Bill had cared a lot about viewing figures, once upon a time. But after ‘The New Bathroom’ he began to crave the approval of people who would never be caught dead watching a popular BBC comedy programme. He wanted to be respected by the people he saw at the fringe theatre shows, and by the producers of the satirical shows who were turning down his sketches. He wanted to impress the clever young homosexuals he picked up in the arts clubs, and even the television critics who had loved the show once but who hadn’t bothered writing about it since the first series. He and Tony had had all that once upon a time, and they’d lost it, and hadn’t worried about the loss very much. They needed love, then, as much as they could shovel in, and love came from an enormous popular audience. Now they had grown fat on love, and Bill found himself looking enviously at the social realists and the surrealists and the experimentalists and the satirists who would always be scrawny and pale. It was all to do with money, he supposed. He had it now and he didn’t need quite so much of it as he did, and anyway he had the means to make more whenever he wanted. So of course he’d set his sights on something else entirely.

 

But the things he wanted weren’t going to come with Barbara (and Jim), and ‘The Arrival’ made matters worse.
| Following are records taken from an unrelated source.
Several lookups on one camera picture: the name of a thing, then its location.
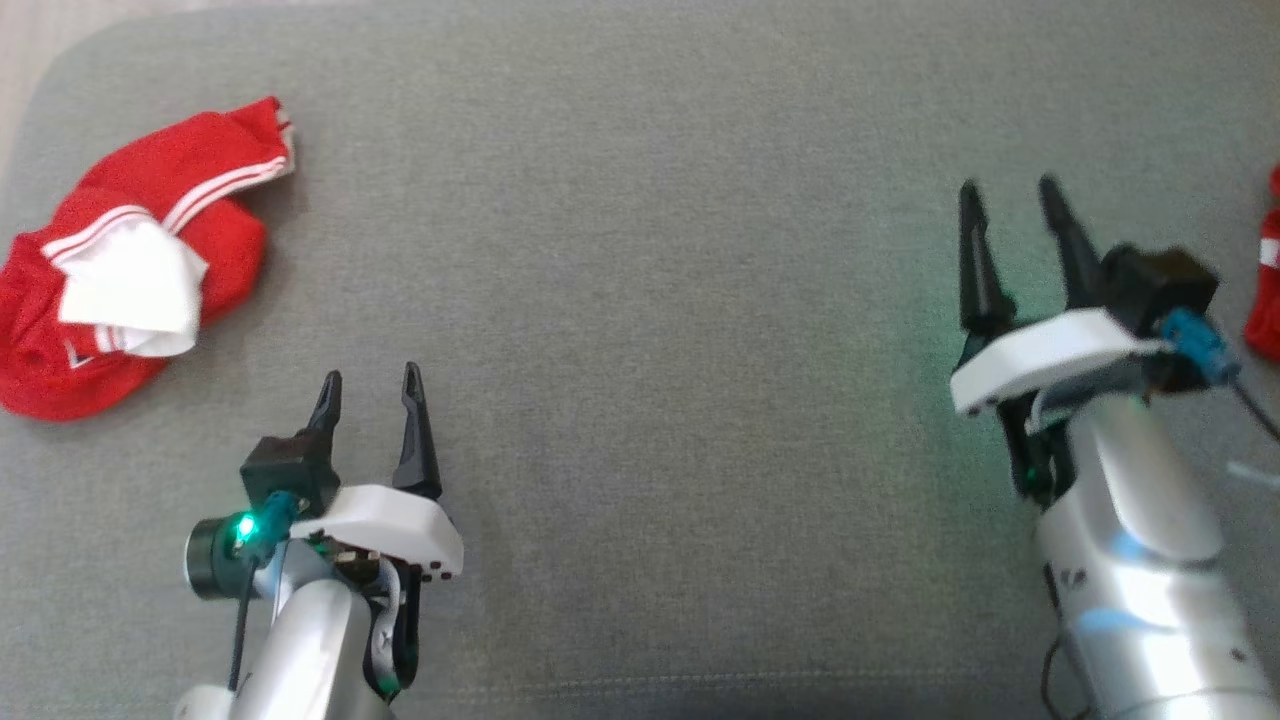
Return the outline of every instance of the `black cable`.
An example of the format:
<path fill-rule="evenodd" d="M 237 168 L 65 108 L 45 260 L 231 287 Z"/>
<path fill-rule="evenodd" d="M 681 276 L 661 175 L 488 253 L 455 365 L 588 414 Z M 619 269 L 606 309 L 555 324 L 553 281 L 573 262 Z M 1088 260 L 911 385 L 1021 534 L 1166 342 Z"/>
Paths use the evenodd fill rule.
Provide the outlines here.
<path fill-rule="evenodd" d="M 1053 669 L 1053 656 L 1057 655 L 1057 651 L 1061 647 L 1062 635 L 1059 635 L 1053 638 L 1053 642 L 1048 646 L 1048 652 L 1044 653 L 1044 666 L 1041 669 L 1041 702 L 1044 703 L 1044 710 L 1048 711 L 1048 716 L 1053 720 L 1084 720 L 1093 714 L 1092 707 L 1085 707 L 1068 719 L 1057 711 L 1057 707 L 1053 706 L 1053 700 L 1048 697 L 1048 676 Z"/>
<path fill-rule="evenodd" d="M 1240 402 L 1244 405 L 1244 409 L 1249 411 L 1249 415 L 1253 415 L 1253 419 L 1262 425 L 1262 429 L 1266 430 L 1268 436 L 1271 436 L 1271 439 L 1280 442 L 1280 427 L 1276 427 L 1275 420 L 1272 420 L 1271 416 L 1267 415 L 1267 411 L 1262 409 L 1258 398 L 1253 397 L 1253 395 L 1244 388 L 1239 377 L 1231 378 L 1231 389 L 1235 391 L 1235 396 L 1240 398 Z"/>
<path fill-rule="evenodd" d="M 232 671 L 227 678 L 227 689 L 236 692 L 239 685 L 239 664 L 244 656 L 244 624 L 248 621 L 248 598 L 253 594 L 253 573 L 257 571 L 257 559 L 248 561 L 248 575 L 244 577 L 244 589 L 241 592 L 239 607 L 236 610 L 236 642 L 232 646 Z"/>

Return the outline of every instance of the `robotic arm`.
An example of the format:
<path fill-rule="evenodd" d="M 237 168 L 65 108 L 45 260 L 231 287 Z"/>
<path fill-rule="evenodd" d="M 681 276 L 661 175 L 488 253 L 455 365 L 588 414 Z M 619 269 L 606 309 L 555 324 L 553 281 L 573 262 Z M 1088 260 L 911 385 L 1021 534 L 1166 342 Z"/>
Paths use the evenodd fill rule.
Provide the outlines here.
<path fill-rule="evenodd" d="M 325 378 L 307 427 L 262 438 L 241 468 L 251 509 L 201 520 L 186 575 L 202 598 L 241 597 L 227 687 L 187 692 L 175 720 L 394 720 L 417 673 L 420 589 L 462 573 L 444 510 L 417 365 L 404 368 L 404 443 L 392 486 L 339 487 L 330 465 L 342 375 Z M 271 603 L 271 629 L 241 680 L 244 612 Z"/>
<path fill-rule="evenodd" d="M 1239 363 L 1203 319 L 1217 279 L 1181 249 L 1120 246 L 1100 261 L 1056 181 L 1039 190 L 1068 304 L 1027 324 L 1000 286 L 978 190 L 960 191 L 969 338 L 951 396 L 963 415 L 995 410 L 1014 487 L 1043 510 L 1059 642 L 1096 717 L 1277 720 L 1222 578 L 1217 519 L 1147 406 L 1153 392 L 1235 383 Z"/>

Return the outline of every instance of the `gray fabric surface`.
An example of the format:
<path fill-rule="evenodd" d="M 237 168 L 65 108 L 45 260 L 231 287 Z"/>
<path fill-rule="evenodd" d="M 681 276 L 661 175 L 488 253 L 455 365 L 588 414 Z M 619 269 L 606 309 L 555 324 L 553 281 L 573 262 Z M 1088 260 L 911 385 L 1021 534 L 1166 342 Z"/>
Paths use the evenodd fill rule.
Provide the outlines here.
<path fill-rule="evenodd" d="M 5 237 L 114 147 L 265 94 L 300 170 L 253 193 L 270 260 L 195 352 L 99 418 L 0 418 L 0 716 L 168 717 L 219 682 L 233 607 L 184 587 L 187 532 L 332 368 L 335 466 L 385 480 L 410 359 L 467 571 L 425 593 L 401 717 L 1039 716 L 1033 515 L 947 396 L 956 190 L 980 179 L 1030 313 L 1062 299 L 1055 169 L 1103 247 L 1212 261 L 1239 328 L 1280 6 L 630 5 L 211 13 L 58 61 Z M 1280 676 L 1277 500 L 1222 473 L 1280 454 L 1229 397 L 1161 411 Z"/>

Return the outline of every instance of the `white cloth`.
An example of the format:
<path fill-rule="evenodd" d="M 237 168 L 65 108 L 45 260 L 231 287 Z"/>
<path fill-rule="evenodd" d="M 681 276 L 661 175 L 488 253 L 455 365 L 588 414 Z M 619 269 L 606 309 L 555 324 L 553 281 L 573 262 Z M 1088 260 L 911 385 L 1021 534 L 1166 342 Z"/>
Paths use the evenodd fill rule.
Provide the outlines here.
<path fill-rule="evenodd" d="M 101 352 L 166 357 L 195 347 L 209 264 L 142 208 L 93 234 L 52 259 L 67 274 L 58 319 L 93 325 Z"/>

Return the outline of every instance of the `light wooden floor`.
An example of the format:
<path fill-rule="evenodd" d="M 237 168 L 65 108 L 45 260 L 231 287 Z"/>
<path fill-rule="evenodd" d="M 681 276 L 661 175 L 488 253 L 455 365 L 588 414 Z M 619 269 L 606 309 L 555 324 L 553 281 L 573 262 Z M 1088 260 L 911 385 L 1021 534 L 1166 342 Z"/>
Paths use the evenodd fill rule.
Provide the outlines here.
<path fill-rule="evenodd" d="M 40 77 L 63 50 L 122 20 L 205 8 L 372 0 L 0 0 L 0 174 Z"/>
He wasn’t particularly proud of the work, although it had done a job: labour pains, Jim lost in a meeting, a catastrophically nervous taxi driver, a midwife – played by Sandra with surprising charm and spirit – who wanted Barbara to join her in estimating the royal family’s grocery needs, and then a baby, and love. Out of the corner of his eye, Bill noticed that Tony was weeping during the recording, although he managed not to let anyone else see him at it. Bill felt only a slight sense of self-disgust. They got their highest viewing figures to date; as it turned out, they got the highest viewing figures they would ever get. Before the recording, someone in the press office borrowed a baby, a real one, from a girl in Contracts, so that Sophie could pose for pictures with her newborn. (He was indeed a boy – Timothy, to be known as Timmy.) Most of the popular papers carried the pictures before the broadcast. And, as Bill had feared, Timmy the baby made everything harder. The christening episode was good: they invented a vicar who had lost his faith, but who was too lazy, elderly and unqualified to do anything else. And ‘The Soirée’ had some good things in it too. Jim invites an old college friend and his wife round for dinner, and decides that he has to take over the cooking after Barbara tells him what she has planned. Jim doesn’t say as much, but he’s clearly worried that Barbara’s menu is too plain, too old-fashioned, too English. The first half of the episode, Bill thought, was sharp and fresh, and poked fun both at Barbara’s working-class insularity and Jim’s middle-class aspirations. But then they lost their nerve and went back to the safety of ‘The New Bathroom’; in the second half, the front two rows of the audience had to be provided with waterproof mackintoshes as a protection against flying béchamel sauce, much to their giddy excitement. Dennis told them afterwards that his superiors had loved the cooking part and hated all the chat beforehand: the headline note from on high was ‘More Béchamel Sauce, Less Elizabeth David’.

 

‘Nobody else I know is doing this stuff,’ he said to Tony. ‘They’re all trying to upset their parents, not entertain them.’

 

‘By doing what?’

 

‘They’re having sex onstage at the Royal Court. Or they’re making underground films about decadent Romantic poets.’

 

‘Nobody’s stopping you,’ said Tony. ‘You can go off and earn three bob in your spare time whenever you want. And during the day you can write the most popular comedy series in Britain.’

 

‘It isn’t the most popular comedy series in Britain with everyone.’

 

‘No. Half the country isn’t watching us. I can live with that.’

 

‘Except the other half contains all the smart people. They’ve given up on us.’

 

‘Who are the smart people?’

 

‘The people having sex onstage at the Royal Court.’

 

‘They’re out on Thursday nights,’ said Tony. ‘We don’t have to worry about them.’